Each line of the data needs to be transcribed exactly.

━━ GIVEN MATERIAL

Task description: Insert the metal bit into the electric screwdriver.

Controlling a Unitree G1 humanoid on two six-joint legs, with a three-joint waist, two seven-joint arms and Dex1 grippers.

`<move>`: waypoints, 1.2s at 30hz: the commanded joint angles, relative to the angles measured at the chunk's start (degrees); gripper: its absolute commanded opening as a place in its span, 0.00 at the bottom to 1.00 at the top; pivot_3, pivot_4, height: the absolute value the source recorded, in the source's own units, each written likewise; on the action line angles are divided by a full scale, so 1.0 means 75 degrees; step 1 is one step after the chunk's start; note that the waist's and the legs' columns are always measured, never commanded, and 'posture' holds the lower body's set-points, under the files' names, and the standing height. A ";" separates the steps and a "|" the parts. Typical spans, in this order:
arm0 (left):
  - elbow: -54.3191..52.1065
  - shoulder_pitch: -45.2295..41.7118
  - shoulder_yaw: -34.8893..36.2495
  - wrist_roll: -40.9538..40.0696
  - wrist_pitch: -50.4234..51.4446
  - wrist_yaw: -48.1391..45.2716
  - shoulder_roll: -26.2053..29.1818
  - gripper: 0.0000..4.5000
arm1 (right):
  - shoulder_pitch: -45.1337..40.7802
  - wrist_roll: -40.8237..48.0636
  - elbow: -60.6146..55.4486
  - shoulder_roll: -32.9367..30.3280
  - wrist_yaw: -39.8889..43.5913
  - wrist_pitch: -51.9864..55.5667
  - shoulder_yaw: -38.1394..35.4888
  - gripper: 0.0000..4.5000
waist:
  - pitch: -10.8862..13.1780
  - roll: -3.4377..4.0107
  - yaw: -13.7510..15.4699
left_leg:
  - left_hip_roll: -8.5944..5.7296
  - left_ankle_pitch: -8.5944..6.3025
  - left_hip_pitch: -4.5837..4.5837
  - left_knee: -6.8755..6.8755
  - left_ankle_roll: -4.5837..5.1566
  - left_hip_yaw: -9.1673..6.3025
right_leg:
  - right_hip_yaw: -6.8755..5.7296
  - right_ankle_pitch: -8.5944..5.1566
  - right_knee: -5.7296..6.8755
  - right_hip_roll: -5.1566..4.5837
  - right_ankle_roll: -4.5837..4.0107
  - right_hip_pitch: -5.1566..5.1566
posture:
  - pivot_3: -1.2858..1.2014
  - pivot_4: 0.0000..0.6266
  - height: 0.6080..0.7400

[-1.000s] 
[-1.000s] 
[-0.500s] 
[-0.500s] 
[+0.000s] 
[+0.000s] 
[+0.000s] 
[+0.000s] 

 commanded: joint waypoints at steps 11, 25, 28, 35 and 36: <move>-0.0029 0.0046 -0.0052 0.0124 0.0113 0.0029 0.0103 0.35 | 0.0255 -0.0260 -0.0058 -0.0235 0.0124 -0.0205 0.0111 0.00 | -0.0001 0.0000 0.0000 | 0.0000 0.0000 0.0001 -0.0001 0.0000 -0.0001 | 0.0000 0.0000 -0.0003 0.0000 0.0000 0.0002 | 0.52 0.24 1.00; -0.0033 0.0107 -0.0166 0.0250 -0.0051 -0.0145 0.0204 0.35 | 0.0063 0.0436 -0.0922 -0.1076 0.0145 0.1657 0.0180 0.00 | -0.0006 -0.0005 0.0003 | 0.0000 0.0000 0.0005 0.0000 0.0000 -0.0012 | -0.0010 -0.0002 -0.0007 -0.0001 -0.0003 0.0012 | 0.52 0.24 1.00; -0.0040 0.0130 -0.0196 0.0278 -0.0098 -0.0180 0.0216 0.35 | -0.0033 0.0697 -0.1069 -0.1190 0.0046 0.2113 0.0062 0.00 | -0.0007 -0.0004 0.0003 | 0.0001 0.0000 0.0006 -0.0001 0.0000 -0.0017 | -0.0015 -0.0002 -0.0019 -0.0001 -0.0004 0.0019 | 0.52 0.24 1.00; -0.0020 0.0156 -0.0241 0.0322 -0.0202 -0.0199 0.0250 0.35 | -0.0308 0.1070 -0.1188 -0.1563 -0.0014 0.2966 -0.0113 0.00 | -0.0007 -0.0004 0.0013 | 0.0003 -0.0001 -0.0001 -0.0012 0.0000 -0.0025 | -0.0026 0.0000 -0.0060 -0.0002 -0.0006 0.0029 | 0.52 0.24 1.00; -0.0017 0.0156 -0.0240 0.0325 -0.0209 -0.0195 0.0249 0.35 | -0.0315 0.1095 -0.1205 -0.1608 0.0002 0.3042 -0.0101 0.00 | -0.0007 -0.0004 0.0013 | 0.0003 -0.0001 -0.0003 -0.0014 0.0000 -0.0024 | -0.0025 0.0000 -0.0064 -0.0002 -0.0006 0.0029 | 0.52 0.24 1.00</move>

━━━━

**ANSWER SPACE:**
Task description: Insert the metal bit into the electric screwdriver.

Controlling a Unitree G1 humanoid on two six-joint legs, with a three-joint waist, two seven-joint arms and Dex1 grippers.

`<move>`: waypoints, 1.2s at 30hz: the commanded joint angles, relative to the angles measured at the chunk's start (degrees); gripper: its absolute commanded opening as a place in its span, 0.00 at the bottom to 1.00 at the top; pivot_3, pivot_4, height: the absolute value the source recorded, in the source's own units, each written likewise; on the action line angles are divided by a full scale, so 1.0 means 75 degrees; step 1 is one step after the chunk's start; note that the waist's and the legs' columns are always measured, never commanded, and 'posture' holds the lower body's set-points, under the files' names, and the standing height. A ";" separates the steps and a "|" the parts. Typical spans, in this order:
arm0 (left):
  - elbow: -54.3191..52.1065
  - shoulder_pitch: -45.2295..41.7118
  - shoulder_yaw: -34.8893..36.2495
  - wrist_roll: -40.9538..40.0696
  - wrist_pitch: -50.4234..51.4446
  - wrist_yaw: -48.1391..45.2716
  - shoulder_roll: -26.2053..29.1818
  - gripper: 0.0000..4.5000
arm1 (right):
  - shoulder_pitch: -45.1337..40.7802
  - wrist_roll: -40.8237..48.0636
  - elbow: -60.6146..55.4486
  - shoulder_roll: -32.9367..30.3280
  - wrist_yaw: -39.8889..43.5913
  - wrist_pitch: -51.9864..55.5667
  - shoulder_yaw: -38.1394..35.4888
  - gripper: 0.0000..4.5000
waist:
  - pitch: -10.8862..13.1780
  - roll: -3.4377..4.0107
  - yaw: -13.7510..15.4699
left_leg:
  - left_hip_roll: -8.5944..5.7296
  - left_ankle_pitch: -8.5944..6.3025
  - left_hip_pitch: -4.5837..4.5837
  - left_knee: -6.8755..6.8755
  - left_ankle_roll: -4.5837..5.1566
  - left_hip_yaw: -9.1673..6.3025
right_leg:
  - right_hip_yaw: -6.8755..5.7296
  - right_ankle_pitch: -8.5944..5.1566
  - right_knee: -5.7296..6.8755
  - right_hip_roll: -5.1566..4.5837
  - right_ankle_roll: -4.5837..4.0107
  - right_hip_pitch: -5.1566..5.1566
posture:
  - pivot_3: -1.2858..1.2014
  - pivot_4: 0.0000..0.6266
  - height: 0.6080..0.7400

[-1.000s] 
[-1.000s] 
[-0.500s] 
[-0.500s] 
[+0.000s] 
[+0.000s] 
[+0.000s] 
[+0.000s] 

 commanded: joint waypoints at steps 11, 25, 28, 35 and 36: <move>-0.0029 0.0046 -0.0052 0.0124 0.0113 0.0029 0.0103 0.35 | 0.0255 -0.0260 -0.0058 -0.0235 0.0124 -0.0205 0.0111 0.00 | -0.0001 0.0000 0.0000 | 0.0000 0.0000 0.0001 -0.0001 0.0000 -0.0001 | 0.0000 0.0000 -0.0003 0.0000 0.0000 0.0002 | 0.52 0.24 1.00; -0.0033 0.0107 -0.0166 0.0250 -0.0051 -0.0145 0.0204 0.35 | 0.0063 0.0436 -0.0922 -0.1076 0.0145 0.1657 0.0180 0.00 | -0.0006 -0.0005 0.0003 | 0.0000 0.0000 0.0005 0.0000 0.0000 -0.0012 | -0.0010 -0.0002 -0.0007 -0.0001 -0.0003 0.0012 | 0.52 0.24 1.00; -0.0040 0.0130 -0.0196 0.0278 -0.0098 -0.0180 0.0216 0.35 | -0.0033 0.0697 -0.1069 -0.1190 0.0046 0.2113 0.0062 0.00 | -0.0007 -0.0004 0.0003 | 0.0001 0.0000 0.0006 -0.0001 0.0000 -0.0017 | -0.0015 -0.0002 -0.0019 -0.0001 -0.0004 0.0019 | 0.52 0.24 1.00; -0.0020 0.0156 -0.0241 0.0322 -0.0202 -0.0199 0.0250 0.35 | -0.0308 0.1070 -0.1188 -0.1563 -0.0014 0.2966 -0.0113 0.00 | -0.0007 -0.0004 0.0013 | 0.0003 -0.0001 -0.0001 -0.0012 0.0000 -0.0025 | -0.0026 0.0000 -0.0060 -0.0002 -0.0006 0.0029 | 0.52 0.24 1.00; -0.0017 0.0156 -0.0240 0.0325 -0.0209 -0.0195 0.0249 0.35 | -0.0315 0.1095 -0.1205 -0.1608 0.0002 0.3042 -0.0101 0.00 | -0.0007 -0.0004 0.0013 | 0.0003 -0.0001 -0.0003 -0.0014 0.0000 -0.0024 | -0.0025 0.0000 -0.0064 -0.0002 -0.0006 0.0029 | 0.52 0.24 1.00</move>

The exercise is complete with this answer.